Problem statement => Please copy the records below word for word, leaving out the pictures.

◆ ◆ ◆ ◆

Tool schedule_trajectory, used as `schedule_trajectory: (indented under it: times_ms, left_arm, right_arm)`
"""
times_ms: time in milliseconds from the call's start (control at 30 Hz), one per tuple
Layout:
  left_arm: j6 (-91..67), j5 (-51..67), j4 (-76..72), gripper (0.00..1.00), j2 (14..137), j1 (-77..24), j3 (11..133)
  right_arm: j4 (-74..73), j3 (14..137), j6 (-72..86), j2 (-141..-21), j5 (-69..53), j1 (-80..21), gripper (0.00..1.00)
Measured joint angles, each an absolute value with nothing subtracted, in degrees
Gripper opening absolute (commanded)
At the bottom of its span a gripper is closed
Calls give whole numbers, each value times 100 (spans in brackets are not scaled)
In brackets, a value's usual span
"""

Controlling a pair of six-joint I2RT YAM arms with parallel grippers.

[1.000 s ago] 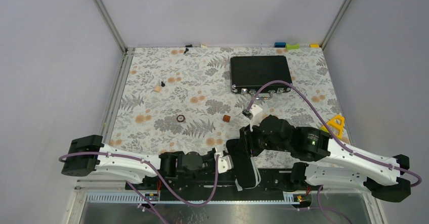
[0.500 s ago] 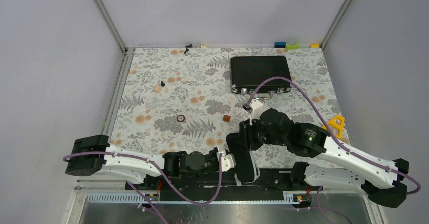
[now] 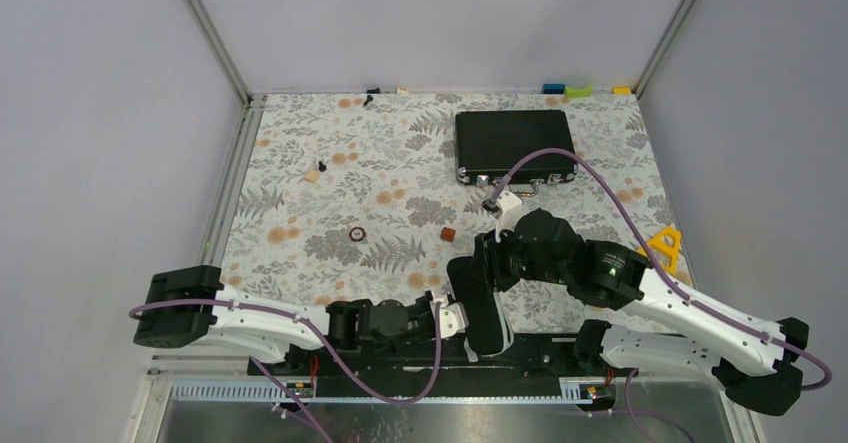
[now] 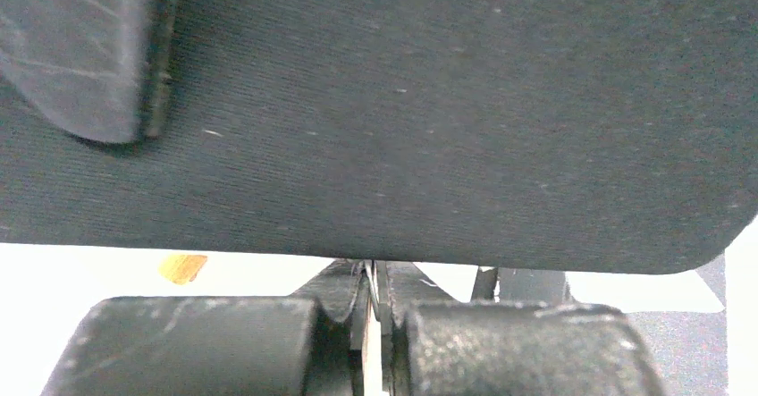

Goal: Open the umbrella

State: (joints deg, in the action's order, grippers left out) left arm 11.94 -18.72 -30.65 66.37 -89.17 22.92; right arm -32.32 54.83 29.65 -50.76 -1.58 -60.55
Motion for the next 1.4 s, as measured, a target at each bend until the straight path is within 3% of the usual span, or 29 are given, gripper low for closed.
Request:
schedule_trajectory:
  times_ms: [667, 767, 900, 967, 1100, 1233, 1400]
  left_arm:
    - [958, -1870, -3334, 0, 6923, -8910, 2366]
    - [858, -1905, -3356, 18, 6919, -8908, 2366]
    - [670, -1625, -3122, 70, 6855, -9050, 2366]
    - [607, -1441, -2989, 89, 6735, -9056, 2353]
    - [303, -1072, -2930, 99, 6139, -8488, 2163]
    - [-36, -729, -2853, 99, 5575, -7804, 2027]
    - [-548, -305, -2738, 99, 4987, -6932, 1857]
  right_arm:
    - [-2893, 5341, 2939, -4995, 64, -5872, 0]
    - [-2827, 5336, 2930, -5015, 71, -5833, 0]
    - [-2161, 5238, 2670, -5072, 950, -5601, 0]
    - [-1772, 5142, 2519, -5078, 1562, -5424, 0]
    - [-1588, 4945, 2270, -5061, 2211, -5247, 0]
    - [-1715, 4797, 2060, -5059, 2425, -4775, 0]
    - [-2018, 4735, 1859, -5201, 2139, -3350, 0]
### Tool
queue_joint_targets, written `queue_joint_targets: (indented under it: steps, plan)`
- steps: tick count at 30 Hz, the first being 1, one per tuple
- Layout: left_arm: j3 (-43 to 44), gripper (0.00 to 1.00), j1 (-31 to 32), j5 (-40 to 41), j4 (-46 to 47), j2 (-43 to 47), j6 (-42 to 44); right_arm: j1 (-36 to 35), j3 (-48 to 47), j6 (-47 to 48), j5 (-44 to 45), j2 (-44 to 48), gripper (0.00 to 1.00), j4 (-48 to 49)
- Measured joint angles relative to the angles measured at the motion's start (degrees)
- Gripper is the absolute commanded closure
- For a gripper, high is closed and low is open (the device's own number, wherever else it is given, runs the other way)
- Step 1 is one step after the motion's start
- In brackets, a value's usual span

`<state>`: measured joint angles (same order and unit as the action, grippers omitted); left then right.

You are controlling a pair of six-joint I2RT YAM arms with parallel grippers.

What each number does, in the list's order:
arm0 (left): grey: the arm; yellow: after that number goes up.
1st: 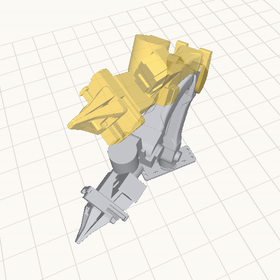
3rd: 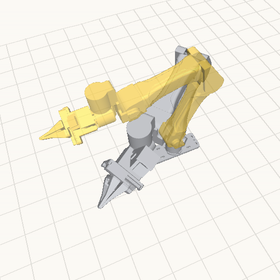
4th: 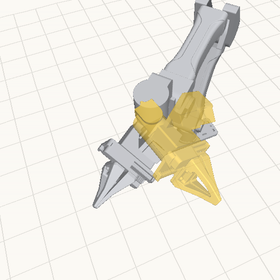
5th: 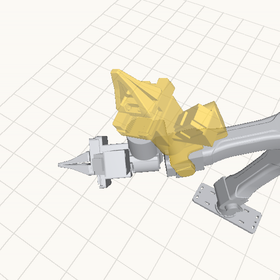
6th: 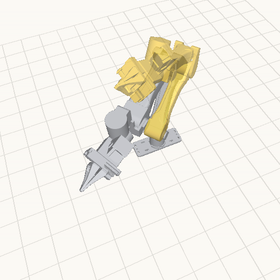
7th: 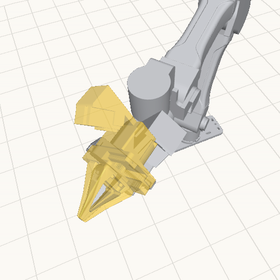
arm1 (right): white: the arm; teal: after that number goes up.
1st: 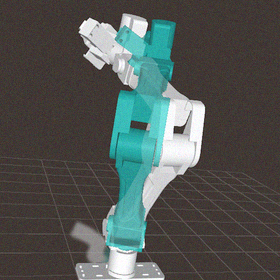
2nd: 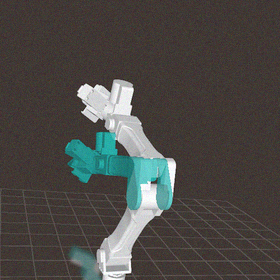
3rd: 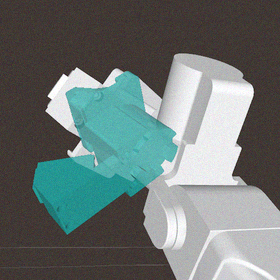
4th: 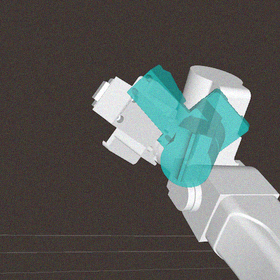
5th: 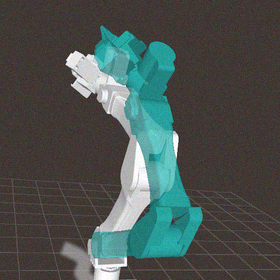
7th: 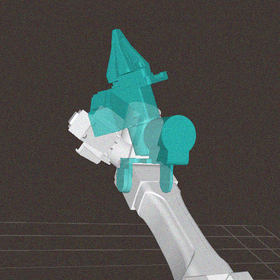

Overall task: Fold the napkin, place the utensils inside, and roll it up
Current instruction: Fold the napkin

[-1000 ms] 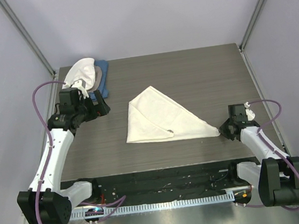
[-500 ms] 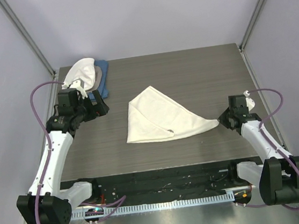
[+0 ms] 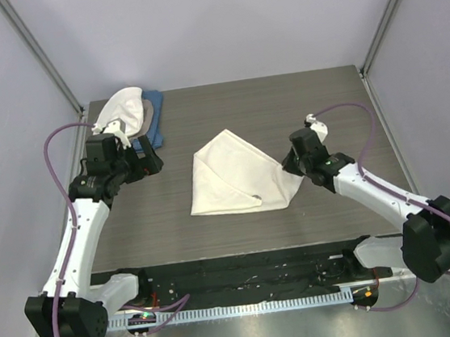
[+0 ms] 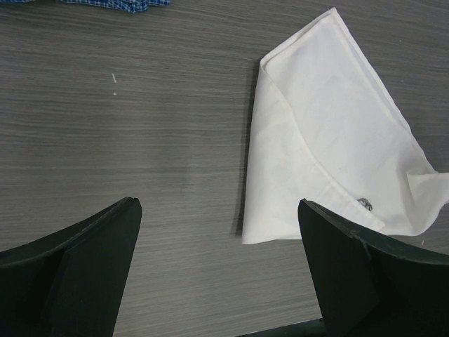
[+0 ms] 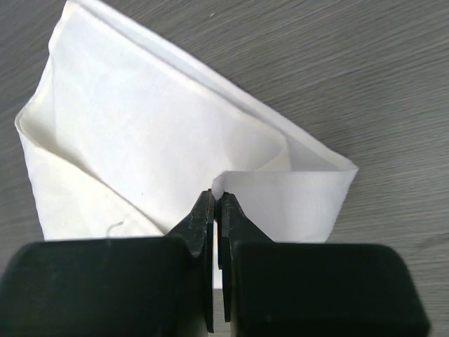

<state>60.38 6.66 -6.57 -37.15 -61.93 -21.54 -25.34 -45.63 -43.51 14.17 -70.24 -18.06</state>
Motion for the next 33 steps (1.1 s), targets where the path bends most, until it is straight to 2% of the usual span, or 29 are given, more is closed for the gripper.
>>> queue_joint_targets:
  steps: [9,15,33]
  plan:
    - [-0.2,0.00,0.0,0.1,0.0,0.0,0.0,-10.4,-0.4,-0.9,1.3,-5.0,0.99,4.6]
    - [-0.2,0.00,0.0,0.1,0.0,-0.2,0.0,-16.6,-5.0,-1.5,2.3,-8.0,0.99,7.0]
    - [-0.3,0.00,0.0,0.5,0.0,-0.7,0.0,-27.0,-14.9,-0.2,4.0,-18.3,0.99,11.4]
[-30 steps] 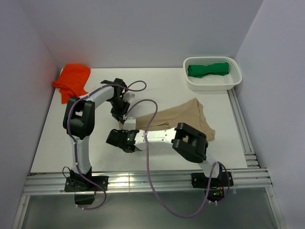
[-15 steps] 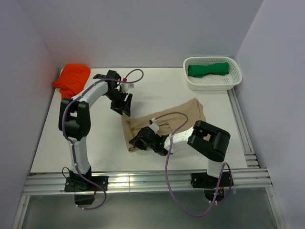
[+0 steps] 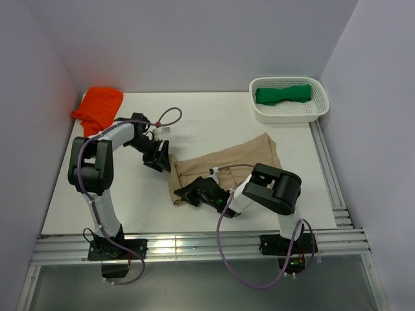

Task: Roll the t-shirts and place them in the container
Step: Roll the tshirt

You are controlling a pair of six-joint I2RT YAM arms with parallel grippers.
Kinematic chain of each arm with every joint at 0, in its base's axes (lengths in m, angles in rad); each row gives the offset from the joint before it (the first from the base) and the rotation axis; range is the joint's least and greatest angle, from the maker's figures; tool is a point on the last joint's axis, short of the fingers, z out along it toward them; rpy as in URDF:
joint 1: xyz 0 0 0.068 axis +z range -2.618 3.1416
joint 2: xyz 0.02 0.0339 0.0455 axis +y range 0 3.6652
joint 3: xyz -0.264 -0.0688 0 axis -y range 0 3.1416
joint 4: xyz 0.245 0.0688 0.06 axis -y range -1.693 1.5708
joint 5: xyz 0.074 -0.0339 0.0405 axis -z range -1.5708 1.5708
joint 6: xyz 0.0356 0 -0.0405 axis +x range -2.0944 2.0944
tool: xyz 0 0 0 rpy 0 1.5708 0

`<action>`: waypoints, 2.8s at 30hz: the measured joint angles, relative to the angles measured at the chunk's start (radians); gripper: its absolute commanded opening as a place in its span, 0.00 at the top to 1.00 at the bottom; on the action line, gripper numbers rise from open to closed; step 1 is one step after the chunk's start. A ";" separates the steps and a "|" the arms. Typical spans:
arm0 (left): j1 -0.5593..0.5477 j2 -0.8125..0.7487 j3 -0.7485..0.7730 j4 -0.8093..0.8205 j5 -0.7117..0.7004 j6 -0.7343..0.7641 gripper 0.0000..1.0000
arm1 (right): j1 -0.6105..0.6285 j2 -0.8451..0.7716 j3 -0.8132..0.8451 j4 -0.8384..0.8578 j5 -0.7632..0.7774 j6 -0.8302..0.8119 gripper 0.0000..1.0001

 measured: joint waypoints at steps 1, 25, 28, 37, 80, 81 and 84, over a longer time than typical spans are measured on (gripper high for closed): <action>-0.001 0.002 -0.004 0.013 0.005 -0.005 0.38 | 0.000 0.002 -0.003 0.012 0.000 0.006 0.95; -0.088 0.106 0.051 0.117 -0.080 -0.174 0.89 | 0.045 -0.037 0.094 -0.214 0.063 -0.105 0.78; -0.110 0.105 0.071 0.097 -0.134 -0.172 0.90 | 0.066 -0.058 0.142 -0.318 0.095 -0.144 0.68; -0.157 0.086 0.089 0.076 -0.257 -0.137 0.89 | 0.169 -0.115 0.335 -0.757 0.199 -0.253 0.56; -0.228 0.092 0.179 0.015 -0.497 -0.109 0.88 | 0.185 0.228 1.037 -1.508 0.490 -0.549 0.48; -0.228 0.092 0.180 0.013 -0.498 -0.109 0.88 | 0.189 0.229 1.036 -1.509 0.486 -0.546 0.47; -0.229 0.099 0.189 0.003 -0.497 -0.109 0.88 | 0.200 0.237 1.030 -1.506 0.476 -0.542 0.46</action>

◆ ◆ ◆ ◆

Output for this exercise =>
Tool schedule_trajectory, used as `schedule_trajectory: (indented under it: times_ms, left_arm, right_arm)`
"""
times_ms: time in milliseconds from the call's start (control at 30 Hz), one per tuple
Layout:
  left_arm: j6 (-91..67), j5 (-51..67), j4 (-76..72), gripper (0.00..1.00), j2 (14..137), j1 (-77..24), j3 (11..133)
  right_arm: j4 (-74..73), j3 (14..137), j6 (-72..86), j2 (-141..-21), j5 (-69..53), j1 (-80..21), gripper (0.00..1.00)
Measured joint angles, each an absolute value with nothing subtracted, in degrees
Gripper opening absolute (commanded)
At the bottom of its span a gripper is closed
Calls give whole numbers, each value times 100 (spans in brackets are not scaled)
In brackets, a value's usual span
"""

Controlling a pair of six-joint I2RT YAM arms with parallel grippers.

[1.000 s ago] 
[0.500 s ago] 
[now] 
[now] 

Goal: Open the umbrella

State: (joints deg, in the action's order, grippers left out) left arm 11.94 -18.72 -30.65 66.37 -89.17 22.92; right arm -32.32 54.83 29.65 -50.76 -1.58 -60.55
Motion for the next 1.4 s, as measured, a target at each bend until the straight path is within 3% of the usual span, or 29 are given, gripper low for closed.
Request:
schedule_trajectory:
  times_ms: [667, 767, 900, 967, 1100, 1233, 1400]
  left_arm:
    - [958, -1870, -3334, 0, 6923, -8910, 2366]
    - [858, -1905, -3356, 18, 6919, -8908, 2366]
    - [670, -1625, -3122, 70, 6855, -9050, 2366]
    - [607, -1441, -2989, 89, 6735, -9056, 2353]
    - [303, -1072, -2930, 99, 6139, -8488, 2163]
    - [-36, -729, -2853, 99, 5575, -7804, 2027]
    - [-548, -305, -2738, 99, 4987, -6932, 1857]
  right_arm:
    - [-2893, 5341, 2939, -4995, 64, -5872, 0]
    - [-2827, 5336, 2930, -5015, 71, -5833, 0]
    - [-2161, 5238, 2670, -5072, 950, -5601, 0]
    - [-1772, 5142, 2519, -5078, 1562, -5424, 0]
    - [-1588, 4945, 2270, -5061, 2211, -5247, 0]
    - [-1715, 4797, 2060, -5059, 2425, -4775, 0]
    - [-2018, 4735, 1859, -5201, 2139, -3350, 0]
### Tool
queue_joint_targets, written `queue_joint_targets: (indented under it: steps, plan)`
- steps: tick count at 30 Hz, the first being 1, one per tuple
- Layout: left_arm: j3 (-43 to 44), gripper (0.00 to 1.00), j1 (-31 to 32), j5 (-40 to 41), j4 (-46 to 47), j2 (-43 to 47), j6 (-42 to 44); right_arm: j1 (-36 to 35), j3 (-48 to 47), j6 (-47 to 48), j5 (-44 to 45), j2 (-44 to 48), gripper (0.00 to 1.00), j4 (-48 to 49)
- Measured joint angles relative to the angles measured at the motion's start (degrees)
- Gripper is the absolute commanded closure
- For a gripper, high is closed and low is open (the device's own number, wherever else it is given, runs the other way)
- Step 1 is one step after the motion's start
- In brackets, a value's usual span

`<state>`: measured joint angles (same order and unit as the action, grippers omitted); left then right.

You are controlling a pair of six-joint I2RT YAM arms with parallel grippers.

What each number does, in the list's order:
arm0 (left): grey: the arm; yellow: after that number goes up.
1st: 
3rd: 
4th: 
5th: 
6th: 
7th: 
arm1 (right): white: the arm; teal: after that number goes up.
1st: 
2nd: 
3rd: 
4th: 
5th: 
7th: 

Overall task: Fold the napkin, place the utensils inside, and roll it up
Current instruction: Fold the napkin

[-1000 ms] 
[-500 ms] 
[+0 ms] 
[+0 ms] 
[+0 ms] 

<state>60.38 6.66 -6.57 -37.15 -61.93 -21.54 -25.34 -45.63 -43.51 14.17 -70.24 -18.06</state>
Motion for the next 33 steps (1.1 s), targets where the path bends most, until it is straight to 2% of the usual span, or 29 are given, more is closed for the gripper.
>>> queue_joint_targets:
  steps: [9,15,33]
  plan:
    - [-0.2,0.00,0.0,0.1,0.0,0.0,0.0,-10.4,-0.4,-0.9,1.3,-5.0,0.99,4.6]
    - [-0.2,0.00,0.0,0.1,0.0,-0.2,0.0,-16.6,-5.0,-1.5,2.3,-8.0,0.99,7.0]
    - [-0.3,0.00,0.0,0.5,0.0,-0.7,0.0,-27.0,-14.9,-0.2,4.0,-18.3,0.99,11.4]
[-30 steps] 
[-15 steps] 
[+0 steps] 

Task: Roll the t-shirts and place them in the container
Step: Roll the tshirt

You are controlling a pair of six-joint I2RT YAM arms with parallel grippers.
Kinematic chain of each arm with every joint at 0, in its base's axes (lengths in m, angles in rad); each row gives the offset from the joint before it (the first from the base) and the rotation axis; range is the joint's least and greatest angle, from the maker's figures; tool is a point on the last joint's axis, short of the fingers, z out along it toward them; rpy as in URDF:
joint 1: xyz 0 0 0.068 axis +z range -2.618 3.1416
joint 2: xyz 0.02 0.0339 0.0455 axis +y range 0 3.6652
joint 3: xyz -0.264 -0.0688 0 axis -y range 0 3.1416
joint 4: xyz 0.245 0.0688 0.06 axis -y range -1.693 1.5708
joint 5: xyz 0.074 -0.0339 0.0405 axis -z range -1.5708 1.5708
joint 6: xyz 0.0356 0 -0.0405 axis +x range -2.0944 2.0944
tool: xyz 0 0 0 rpy 0 1.5708 0

`<action>`: waypoints, 2.8s at 30hz: the measured joint angles, relative to the angles measured at the chunk's start (radians); gripper: its absolute commanded opening as a place in its span, 0.00 at the top to 1.00 at the bottom; on the action line, gripper numbers rise from open to closed; step 1 is one step after the chunk's start. A ";" separates the steps and a "|" the arms. Typical spans:
arm0 (left): j1 -0.5593..0.5477 j2 -0.8125..0.7487 j3 -0.7485..0.7730 j4 -0.8093..0.8205 j5 -0.7117..0.7004 j6 -0.7343..0.7641 gripper 0.0000..1.0000
arm1 (right): j1 -0.6105..0.6285 j2 -0.8451..0.7716 j3 -0.8132..0.8451 j4 -0.8384..0.8578 j5 -0.7632..0.7774 j6 -0.8302..0.8119 gripper 0.0000..1.0001

 measured: joint waypoints at steps 1, 25, 28, 37, 80, 81 and 84, over a longer time than typical spans are measured on (gripper high for closed): <action>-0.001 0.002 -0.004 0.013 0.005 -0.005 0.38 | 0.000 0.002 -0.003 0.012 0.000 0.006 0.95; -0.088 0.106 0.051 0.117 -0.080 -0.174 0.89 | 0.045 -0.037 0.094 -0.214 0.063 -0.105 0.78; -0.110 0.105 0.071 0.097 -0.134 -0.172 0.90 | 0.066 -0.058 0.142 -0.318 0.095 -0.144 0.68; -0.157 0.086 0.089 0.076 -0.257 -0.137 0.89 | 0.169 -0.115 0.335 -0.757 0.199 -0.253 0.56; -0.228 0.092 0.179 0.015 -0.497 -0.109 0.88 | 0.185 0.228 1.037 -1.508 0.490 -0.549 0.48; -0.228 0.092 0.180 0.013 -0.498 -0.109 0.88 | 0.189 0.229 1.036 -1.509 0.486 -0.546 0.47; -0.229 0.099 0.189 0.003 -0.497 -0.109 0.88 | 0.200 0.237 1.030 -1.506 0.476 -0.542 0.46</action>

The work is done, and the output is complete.